Decrease in food explicit and implicit wanting and liking food reward.	Baseline to 24 month	Decrease in food explicit and implicit wanting and liking food reward assessed by Leeds Food Preference Questionnaire using a computerized behavioural task
Improvement in well-being, mood and Quality of Life (SF-36)	Baseline to 24 months	36-item short form survey evaluating quality of life on a scale from 0 to 100, higher scores indicate better quality of life
Resolution of associated comorbidities	Baseline to 24 months	Type 2 diabetes, hypertension and dislipidemia
Improvement of Eating behaviors (Food Craving State Questionnaire)	Baseline to 24 months	Evaluates severity of cravings using a validated questionnaire. Minimum : 15; Maximum : 75; Higher scores mean a worse outcome.

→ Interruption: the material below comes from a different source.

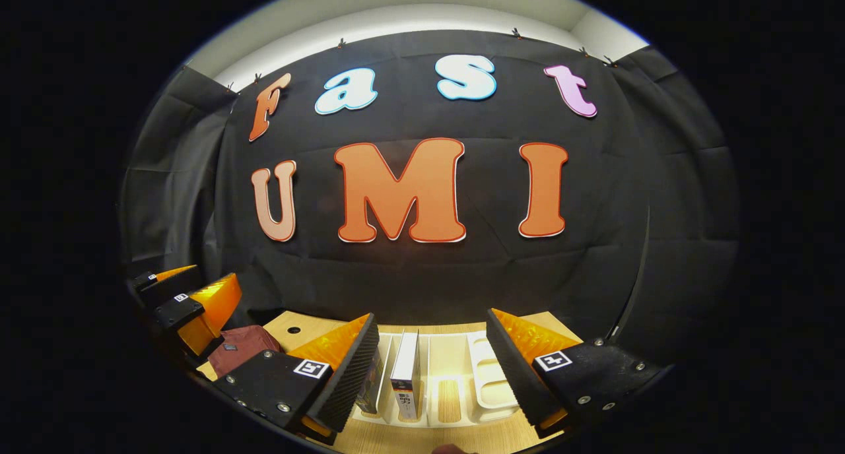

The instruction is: Open the schoolbag, grab two books from the bookshelf and put them into the schoolbag.

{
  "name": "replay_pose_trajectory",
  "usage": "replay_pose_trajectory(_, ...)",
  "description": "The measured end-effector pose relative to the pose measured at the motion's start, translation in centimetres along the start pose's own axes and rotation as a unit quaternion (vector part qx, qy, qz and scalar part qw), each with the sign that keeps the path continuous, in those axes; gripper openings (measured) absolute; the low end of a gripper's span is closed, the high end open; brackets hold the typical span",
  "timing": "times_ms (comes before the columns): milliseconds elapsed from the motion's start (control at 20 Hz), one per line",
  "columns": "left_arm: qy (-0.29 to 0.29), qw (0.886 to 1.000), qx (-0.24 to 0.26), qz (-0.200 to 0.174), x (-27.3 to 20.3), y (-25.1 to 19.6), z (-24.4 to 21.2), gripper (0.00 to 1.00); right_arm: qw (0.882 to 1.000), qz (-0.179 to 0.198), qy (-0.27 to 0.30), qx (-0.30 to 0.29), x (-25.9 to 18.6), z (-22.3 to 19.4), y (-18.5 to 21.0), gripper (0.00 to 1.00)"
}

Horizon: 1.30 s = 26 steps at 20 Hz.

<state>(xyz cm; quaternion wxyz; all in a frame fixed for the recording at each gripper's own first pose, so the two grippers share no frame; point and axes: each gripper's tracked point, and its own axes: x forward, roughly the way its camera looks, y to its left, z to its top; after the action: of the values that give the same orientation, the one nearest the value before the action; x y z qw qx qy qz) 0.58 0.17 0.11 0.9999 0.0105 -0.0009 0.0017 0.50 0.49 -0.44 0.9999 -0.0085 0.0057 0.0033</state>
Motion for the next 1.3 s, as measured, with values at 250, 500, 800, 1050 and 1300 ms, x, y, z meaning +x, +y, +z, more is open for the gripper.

Improvement in well-being, mood and Quality of Life (QLaval)	Baseline to 24 months	Laval questionnaire evaluating quality of life on 6 aspects on a scale from 0 to 7, higher scores indicate better quality of life
Improvement in well-being, mood and Quality of Life (HAD questionnaire)	Baseline to 24 months	HAD questionnaire includes 14 rated items from 0 to 3. Seven questions relate to anxiety (total A) and seven others to the depressive dimension (total D), obtaining two scores (maximum score of each score = 21). Higher scores indicate a worse outcome
Gastro-intestinal side-effects	Baseline to 24-month	Gastro-intestinal side-effects assessed by GIQLI questionnaire on a scale from 0 to 144. Higher scores indicate better quality of life
Improvement of Eating behaviors (Binge Eating Scale)	Baseline to 24 months	To assess the presence of certain binge eating behaviors that may be indicative of an eating disorder.; The higher the score, the more binge eating behaviors is observed. The minimum score is 0 while the maximum score is 46. The final result allows to say if the person has an absent (less than 17), moderate (between 18 and 26) or severe (more than 27) binging level.
Improvement of Eating behaviors (YFAS 2.0)	Baseline to 24 months	The YFAS 2.0 was designed to assess food addiction. It assesses the symptoms of food addiction and the resulting distress and impaired functioning.; The higher the level of symptoms, the more severe the food addiction. Impaired functioning and distress are scored from 0 to 2. Symptoms are scored from 0 to 11. If the functioning and distress score is 1 and above, the food addiction may be mild (2-3 symptoms), moderate (4-5 symptoms), or severe (6+ symptoms).